◆ Input data ◆
# # # #

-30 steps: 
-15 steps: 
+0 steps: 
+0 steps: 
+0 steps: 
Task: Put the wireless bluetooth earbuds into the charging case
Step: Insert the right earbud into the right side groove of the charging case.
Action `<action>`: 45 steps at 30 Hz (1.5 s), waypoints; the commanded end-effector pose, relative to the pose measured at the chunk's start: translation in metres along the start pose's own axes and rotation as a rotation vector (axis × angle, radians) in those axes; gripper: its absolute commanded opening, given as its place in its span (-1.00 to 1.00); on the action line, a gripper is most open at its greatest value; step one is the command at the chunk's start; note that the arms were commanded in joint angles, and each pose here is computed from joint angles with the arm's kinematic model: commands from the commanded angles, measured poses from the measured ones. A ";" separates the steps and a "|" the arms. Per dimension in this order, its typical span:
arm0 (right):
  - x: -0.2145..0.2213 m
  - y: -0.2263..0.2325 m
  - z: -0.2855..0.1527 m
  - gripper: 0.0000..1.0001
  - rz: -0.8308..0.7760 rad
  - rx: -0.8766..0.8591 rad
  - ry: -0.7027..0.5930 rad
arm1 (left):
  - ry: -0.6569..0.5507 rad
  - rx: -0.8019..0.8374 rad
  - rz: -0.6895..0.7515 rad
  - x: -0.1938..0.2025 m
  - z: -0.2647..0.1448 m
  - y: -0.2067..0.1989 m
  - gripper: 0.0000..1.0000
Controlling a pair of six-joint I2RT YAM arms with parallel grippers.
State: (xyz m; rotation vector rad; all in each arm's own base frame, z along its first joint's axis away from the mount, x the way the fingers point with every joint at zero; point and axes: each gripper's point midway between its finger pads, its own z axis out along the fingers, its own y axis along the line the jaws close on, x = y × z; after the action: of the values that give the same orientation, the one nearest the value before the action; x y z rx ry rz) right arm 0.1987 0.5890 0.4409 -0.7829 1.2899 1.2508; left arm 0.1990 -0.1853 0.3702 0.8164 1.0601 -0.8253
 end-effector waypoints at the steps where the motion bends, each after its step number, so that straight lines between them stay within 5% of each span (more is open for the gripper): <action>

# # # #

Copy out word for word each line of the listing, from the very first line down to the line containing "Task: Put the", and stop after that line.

-30 steps: 
-15 steps: 
+0 steps: 
+0 steps: 
+0 steps: 
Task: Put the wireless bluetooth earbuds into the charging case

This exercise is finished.